Consider Bitcoin, which is still by far the most popular cryptocurrency.
Bitcoin was originally launched back in 2009 as an electronic form of cash to make secure payments across the Internet without having to go through a bank or financial institution.
Yet Bitcoin’s own software limits its throughput to just a handful of transactions per second.
By comparison, Visa and Mastercard can handle tens of thousands of transactions per second, and there are already emerging technologies in the crypto sector to compete at that level.
From a technological perspective, Bitcoin is in the Digital Dark Ages. And it’s hard to imagine that the least efficient technology in the sector will forever continue to be the most valuable.
This is almost always the case with technology. Back in the early 1990s when the consumer Internet was in its infancy, the “World Wide Web” didn’t really exist.
We used to use something called ‘gopher’, a text and menu-based version of the web.
Then a bunch of engineers perfected hypertext transfer protocol, ‘http’, and the World Wide Web as we know it today was born.
Given how much better the user experience was with http, it didn’t take long for gopher to almost completely disappear.
The same thing could happen in crypto.
And this is important, because as these new Distributed Ledger Technologies continue to develop, it’s possible that almost ALL of today’s tokens and cryptocurrencies could disappear.
Some of the newest Distributed Ledger Technologies don’t even have tokens.
Hyperledger, for instance, is a project run by the Linux Foundation in partnership with dozens of major companies like IBM, Accenture, Cisco, Deutsche Bank, Intel, and American Express.
They’ve already released a number of working DLTs. And not a single Hyperledger DLT comes with a native coin or token.
In other words, it’s like a really advanced blockchain without the Bitcoin.
The use cases for Hyperledger are far-reaching- document storage, financial transactions, property records, even voting.
In fact there’s a candidate for US Congress in the state of California who claims that he’ll use the technology to allow his constituents to vote directly on federal legislation.
Then there are the banks– many of whom are developing their own DLTs.
JP Morgan already launched one called Quorum, an open-source distributed ledger and smart contract platform that rapidly processes financial transactions among a closed network of participants.
They’ve essentially created a blockchain to modernize global banking infrastructure.
Outdated crypto technology doesn’t stand much of a chance when some of the largest firms in the world are putting a ton of resources into making it better.
And this brings me to where the real opportunity is.
Most of the talk about cryptocurrency these days seems focused on what’s going to be the next Bitcoin or Ether.
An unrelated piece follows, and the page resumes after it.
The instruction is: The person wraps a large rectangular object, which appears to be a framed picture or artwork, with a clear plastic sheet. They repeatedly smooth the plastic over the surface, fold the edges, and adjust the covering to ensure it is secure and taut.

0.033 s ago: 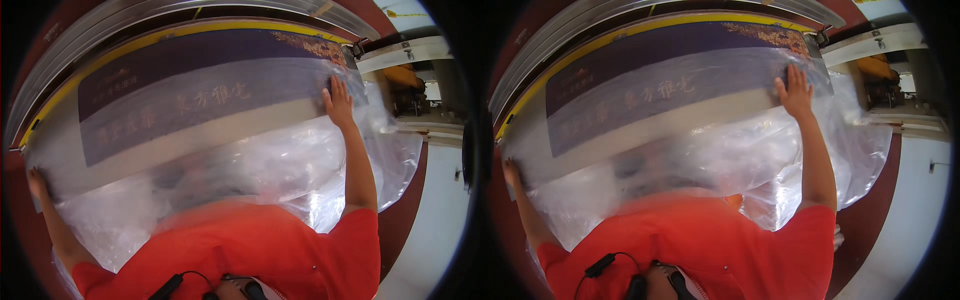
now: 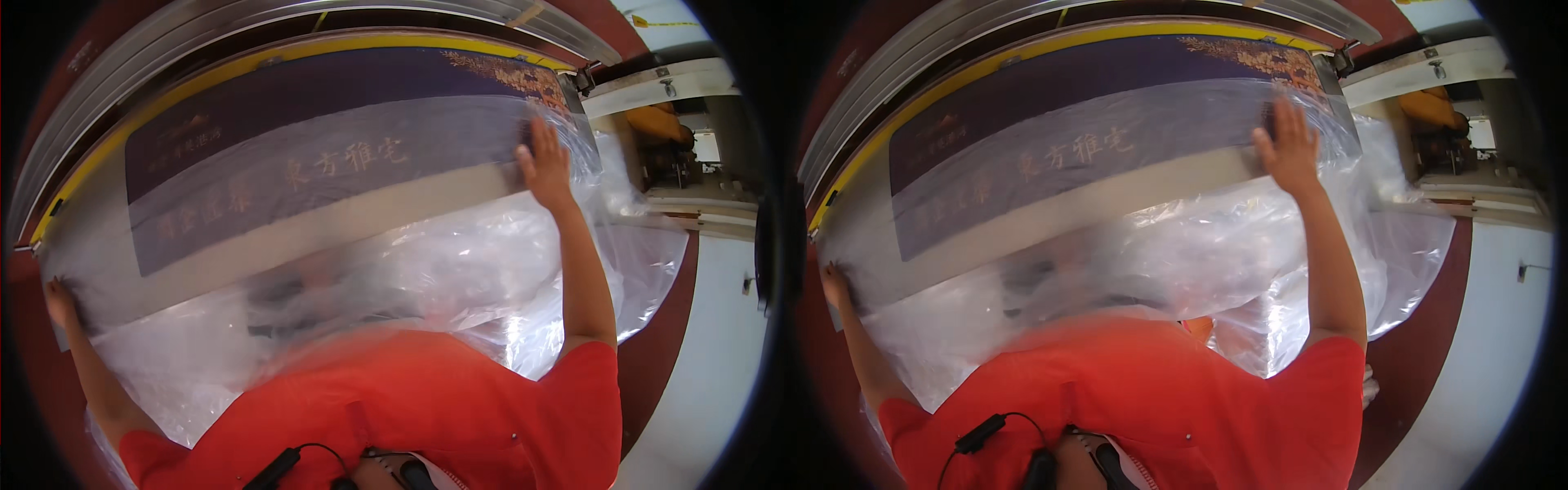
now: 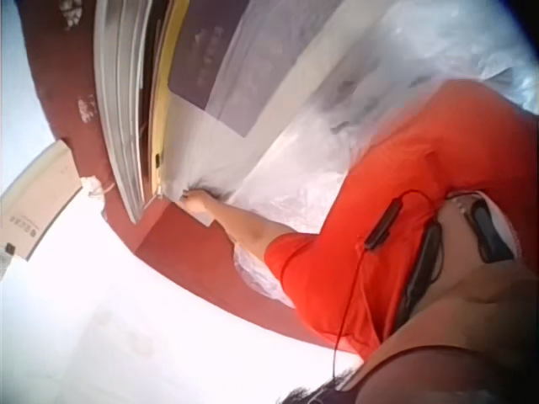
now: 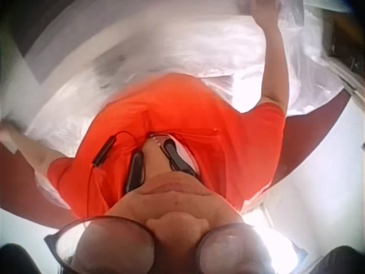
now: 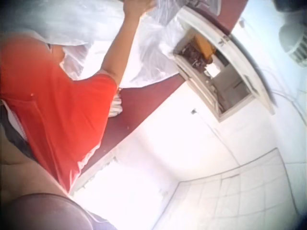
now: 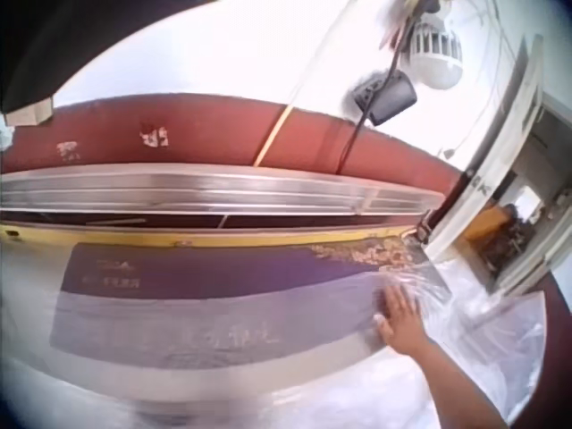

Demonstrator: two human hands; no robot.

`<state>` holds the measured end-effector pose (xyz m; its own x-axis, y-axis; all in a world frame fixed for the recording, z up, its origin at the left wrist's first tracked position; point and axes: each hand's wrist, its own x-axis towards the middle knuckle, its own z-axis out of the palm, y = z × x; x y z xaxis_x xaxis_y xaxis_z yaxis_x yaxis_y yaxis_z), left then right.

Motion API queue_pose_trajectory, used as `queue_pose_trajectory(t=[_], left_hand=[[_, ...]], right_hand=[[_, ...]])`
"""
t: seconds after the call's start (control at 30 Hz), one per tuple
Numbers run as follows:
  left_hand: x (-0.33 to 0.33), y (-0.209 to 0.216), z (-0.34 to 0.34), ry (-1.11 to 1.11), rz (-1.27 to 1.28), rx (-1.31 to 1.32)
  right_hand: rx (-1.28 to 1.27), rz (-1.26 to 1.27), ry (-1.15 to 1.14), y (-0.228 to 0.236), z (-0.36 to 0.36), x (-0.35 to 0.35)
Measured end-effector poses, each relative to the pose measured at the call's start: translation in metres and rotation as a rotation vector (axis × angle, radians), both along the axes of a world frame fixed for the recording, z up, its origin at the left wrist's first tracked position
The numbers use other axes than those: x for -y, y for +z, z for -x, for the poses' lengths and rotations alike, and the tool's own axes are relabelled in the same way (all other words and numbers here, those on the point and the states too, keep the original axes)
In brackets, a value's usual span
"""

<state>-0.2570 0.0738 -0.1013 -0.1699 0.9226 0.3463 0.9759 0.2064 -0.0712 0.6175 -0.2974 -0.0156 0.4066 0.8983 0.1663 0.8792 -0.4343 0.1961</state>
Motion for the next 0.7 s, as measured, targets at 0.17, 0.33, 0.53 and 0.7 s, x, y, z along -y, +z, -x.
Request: queue_pose_trajectory(t=[0.17, 0.33, 0.53, 0.7], left_hand=[[0.025, 0.009, -0.006, 0.036, -0.096, 0.001], [0.028, 0.046, 0.058, -0.257, 0.054, 0.291], [0.059, 0.080, 0.128, -0.300, 0.063, 0.722], [0.045, 0.082, 0.122, -0.110, 0.056, -0.112]], right_hand=[[-0.120, -0.127, 0.247, -0.007, 0.043, -0.040], [-0.501, -0.346, 0.117, -0.001, 0.005, -0.069], [0.006, -0.375, 0.212, -0.007, 0.005, -0.075], [-1.200, -0.731, 0.311, 0.049, 0.010, -0.076]])
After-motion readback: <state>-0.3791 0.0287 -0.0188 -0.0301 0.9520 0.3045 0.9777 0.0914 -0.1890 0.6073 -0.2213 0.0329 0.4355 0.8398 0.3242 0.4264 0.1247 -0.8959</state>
People are trying to figure out what’s the next currency or heavily promoted ICO that can turn $1,000 into $1 million.
That’s probably not the right way to look at this sector anymore.
Certainly there are a handful of specific tokens or coins that have real utility (like some of the privacy coins).
But again, aside from those select few, it’s possible that today’s most popular cryptocurrencies and tokens might follow in the footsteps of gopher.
It’s not going to happen tomorrow. But over the next 5-10 years, inferior, pointless coins and tokens could easily be replaced by superior technology.
So rather than trying to speculate on the next hot ICO, or divining whether going YOLO in Shitcoin, TrumpCoin, or Fuzzballs will make you a crypto millionaire, the real fortunes to be made are in the application of these technologies.
Manufacturing. Real estate. Insurance. Global shipping. Retail. Healthcare.
There are litereally thousands upon thousands of compelling, lucrative ways to apply these Distributed Ledger Technologies across various industries around the world.
This is what happened with the Internet. Once the technology was developed, the real money wasn’t made by the people who developed TCP/IP and HTTP.
It was made by the entrepreneurs who applied the technology in ways that fundamentally changed how we do business… and by the investors who backed them.
Right now those opportunities with DLT are wide open.